----- RECORD SET

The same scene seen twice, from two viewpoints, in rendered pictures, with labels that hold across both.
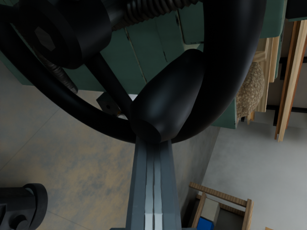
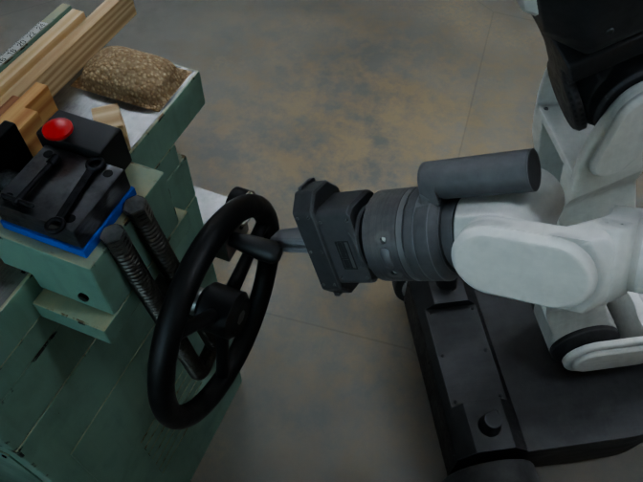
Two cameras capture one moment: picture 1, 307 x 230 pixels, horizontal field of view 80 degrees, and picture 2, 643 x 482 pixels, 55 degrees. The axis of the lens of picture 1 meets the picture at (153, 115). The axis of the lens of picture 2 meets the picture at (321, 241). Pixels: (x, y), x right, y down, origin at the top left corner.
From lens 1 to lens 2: 0.58 m
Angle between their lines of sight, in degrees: 25
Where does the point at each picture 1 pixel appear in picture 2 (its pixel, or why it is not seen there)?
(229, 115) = (187, 94)
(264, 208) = not seen: outside the picture
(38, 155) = (348, 303)
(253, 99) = (154, 75)
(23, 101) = (268, 367)
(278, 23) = (159, 181)
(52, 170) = not seen: hidden behind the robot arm
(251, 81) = (131, 89)
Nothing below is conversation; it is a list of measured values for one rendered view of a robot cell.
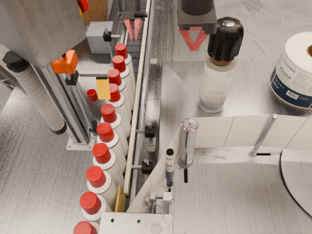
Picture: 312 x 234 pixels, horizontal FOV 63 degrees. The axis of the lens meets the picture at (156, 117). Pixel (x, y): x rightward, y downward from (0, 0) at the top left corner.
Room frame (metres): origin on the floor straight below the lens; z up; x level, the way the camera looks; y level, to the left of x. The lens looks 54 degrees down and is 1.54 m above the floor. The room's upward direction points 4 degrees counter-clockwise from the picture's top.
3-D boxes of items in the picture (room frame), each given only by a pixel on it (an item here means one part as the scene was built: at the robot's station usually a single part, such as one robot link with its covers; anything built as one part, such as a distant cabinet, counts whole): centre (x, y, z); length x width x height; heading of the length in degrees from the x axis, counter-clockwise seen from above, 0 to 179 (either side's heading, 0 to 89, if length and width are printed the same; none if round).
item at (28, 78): (0.32, 0.22, 1.18); 0.04 x 0.04 x 0.21
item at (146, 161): (0.29, 0.05, 0.89); 0.06 x 0.03 x 0.12; 84
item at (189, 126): (0.32, -0.08, 0.97); 0.05 x 0.05 x 0.19
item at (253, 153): (0.32, -0.27, 0.97); 0.02 x 0.02 x 0.19
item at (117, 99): (0.43, 0.10, 0.98); 0.05 x 0.05 x 0.20
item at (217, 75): (0.52, -0.19, 1.03); 0.09 x 0.09 x 0.30
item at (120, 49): (0.58, 0.09, 0.98); 0.05 x 0.05 x 0.20
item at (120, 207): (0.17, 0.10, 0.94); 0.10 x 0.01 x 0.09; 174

----------

EXERCISE OBJECTIVE → Find the string "rendered" in the data. Report each line it appears in.

ANSWER TO THE PROBLEM →
The same scene seen twice, from two viewpoints, in rendered pictures, with labels that hold across both.
Nothing below is conversation; it is a list of measured values for one rendered view of a robot cell.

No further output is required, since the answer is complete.